How to cite this URL:
Kulkarni KS, Saran A, Dave NM, Garasia M. As the old saying goes, two heads are better than one. Med J DY Patil Vidyapeeth [serial online] 2018 [cited 2021 Jun 12];11:279-80. Available from: https://www.mjdrdypv.org/text.asp?2018/11/3/279/235561



Sir,

A 2-year-old male child, weighing 10 kg, diagnosed case of Pierre Robin Sequence was scheduled for tongue tie release. Airway examination revealed severe retrognathia and mandibular hypoplasia with a mouth opening of approximately 2 cm with a large tongue. He had undergone a cleft palate repair a year back and was a documented case of difficult intubation then. An I-gel ® (Intersurgical Ltd, Wokingham, Berkshire, UK) laryngeal mask (size-1.5) was used as a conduit for fiberoptic intubation (FOI) in the previous surgery. The time required for endotracheal intubation was approximately 30 min with 2 episodes of severe desaturation (SpO2 <70%) mandating temporary termination of intubation procedure. We decided to execute a different intubation plan considering the previous anesthetic experience.

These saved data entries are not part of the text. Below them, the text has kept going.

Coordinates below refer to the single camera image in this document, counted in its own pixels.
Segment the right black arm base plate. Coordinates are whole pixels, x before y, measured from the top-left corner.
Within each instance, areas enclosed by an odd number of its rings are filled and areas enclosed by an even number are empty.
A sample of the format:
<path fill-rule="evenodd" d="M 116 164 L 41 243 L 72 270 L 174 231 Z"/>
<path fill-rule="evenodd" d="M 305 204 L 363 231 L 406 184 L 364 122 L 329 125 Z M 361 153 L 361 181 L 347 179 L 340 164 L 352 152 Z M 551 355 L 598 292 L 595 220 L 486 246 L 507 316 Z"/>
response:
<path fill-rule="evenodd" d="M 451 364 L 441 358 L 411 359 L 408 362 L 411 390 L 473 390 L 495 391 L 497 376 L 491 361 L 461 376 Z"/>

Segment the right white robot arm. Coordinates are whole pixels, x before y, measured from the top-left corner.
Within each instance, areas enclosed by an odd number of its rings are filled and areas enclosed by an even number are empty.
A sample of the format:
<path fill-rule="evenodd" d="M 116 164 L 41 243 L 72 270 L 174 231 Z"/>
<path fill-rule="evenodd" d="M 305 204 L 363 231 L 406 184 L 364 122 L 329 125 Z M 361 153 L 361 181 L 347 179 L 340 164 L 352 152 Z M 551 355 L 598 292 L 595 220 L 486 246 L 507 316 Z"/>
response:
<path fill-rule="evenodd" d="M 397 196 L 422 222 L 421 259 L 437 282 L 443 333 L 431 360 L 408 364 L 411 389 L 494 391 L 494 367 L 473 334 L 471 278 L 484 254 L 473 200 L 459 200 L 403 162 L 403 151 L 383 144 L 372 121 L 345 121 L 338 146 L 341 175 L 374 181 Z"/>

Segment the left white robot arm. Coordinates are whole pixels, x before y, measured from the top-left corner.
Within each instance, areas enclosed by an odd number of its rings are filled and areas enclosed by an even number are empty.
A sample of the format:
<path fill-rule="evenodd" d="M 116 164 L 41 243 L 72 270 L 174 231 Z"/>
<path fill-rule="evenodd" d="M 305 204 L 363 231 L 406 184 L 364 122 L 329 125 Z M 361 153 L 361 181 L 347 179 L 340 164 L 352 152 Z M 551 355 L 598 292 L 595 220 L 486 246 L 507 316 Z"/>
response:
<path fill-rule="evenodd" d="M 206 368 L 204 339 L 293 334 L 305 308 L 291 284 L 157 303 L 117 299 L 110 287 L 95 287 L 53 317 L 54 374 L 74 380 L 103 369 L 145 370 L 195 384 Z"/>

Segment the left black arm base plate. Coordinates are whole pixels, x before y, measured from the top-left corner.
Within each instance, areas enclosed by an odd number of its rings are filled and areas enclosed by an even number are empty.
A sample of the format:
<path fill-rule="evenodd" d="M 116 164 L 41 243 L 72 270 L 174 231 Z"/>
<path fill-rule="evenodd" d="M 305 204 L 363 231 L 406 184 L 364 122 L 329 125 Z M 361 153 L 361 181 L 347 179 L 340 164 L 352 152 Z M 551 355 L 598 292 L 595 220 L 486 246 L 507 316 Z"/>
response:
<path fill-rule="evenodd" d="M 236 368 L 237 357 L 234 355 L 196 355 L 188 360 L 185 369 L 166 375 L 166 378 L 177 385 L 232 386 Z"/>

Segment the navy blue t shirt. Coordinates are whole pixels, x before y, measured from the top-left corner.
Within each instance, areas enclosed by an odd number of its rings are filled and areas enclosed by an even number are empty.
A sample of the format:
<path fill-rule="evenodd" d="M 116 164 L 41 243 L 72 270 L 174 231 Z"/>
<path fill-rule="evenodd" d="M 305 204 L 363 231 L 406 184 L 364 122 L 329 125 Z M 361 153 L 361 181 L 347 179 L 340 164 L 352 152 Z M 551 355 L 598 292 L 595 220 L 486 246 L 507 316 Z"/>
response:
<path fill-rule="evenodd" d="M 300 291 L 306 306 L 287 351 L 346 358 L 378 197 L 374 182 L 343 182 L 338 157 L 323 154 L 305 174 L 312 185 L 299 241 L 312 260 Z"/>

Injection midazolam 0.05 mg/kg was administered intravenously in the preoperative holding area. After instituting standard monitoring, injection propofol was given in titrated doses and injection atracurium 0.5 mg/kg was administered after confirming ventilation. Optiflow™ nasal cannula (OPT316 Infant) and Airvo™ (Fisher and Paykel Healthcare Limited, Panmure, Auckland, New Zealand) oxygen delivery system were then applied for apneic oxygenation (FiO2 95% and flow rate 12 L/min) during laryngoscopy. The anatomy of epiglottis and glottis could not be appreciated on first intubation attempt with Macintosh laryngoscope (blade no. 2). The saturation was maintained at 100%, so we proceeded with the second attempt of laryngoscopy using C-Mac ® (Karl Storz GmbH and Co. KG, Tuttlingen, Germany) video-laryngoscope (VL). A redundant, hypoplastic epiglottis was seen with a Cormacke-Lehane view Grade II b (video 1). Endotracheal intubation was performed using a 4.5 mm uncuffed endotracheal tube. The time lag between the cessation of bag-mask ventilation to appearance of capnograph was 3 min 40 s. No positive pressure ventilation was required throughout this apneic period as oxygen saturation was maintained at 100% with Optiflow nasal cannula. The patient maintained stable hemodynamics during the establishment of definitive airway. Heart rate was maintained between 120 and 125 beats/minute, and mean blood pressure was between 50 and 55 mm of Hg. The rest of the intraoperative course and recovery from anesthesia was uneventful.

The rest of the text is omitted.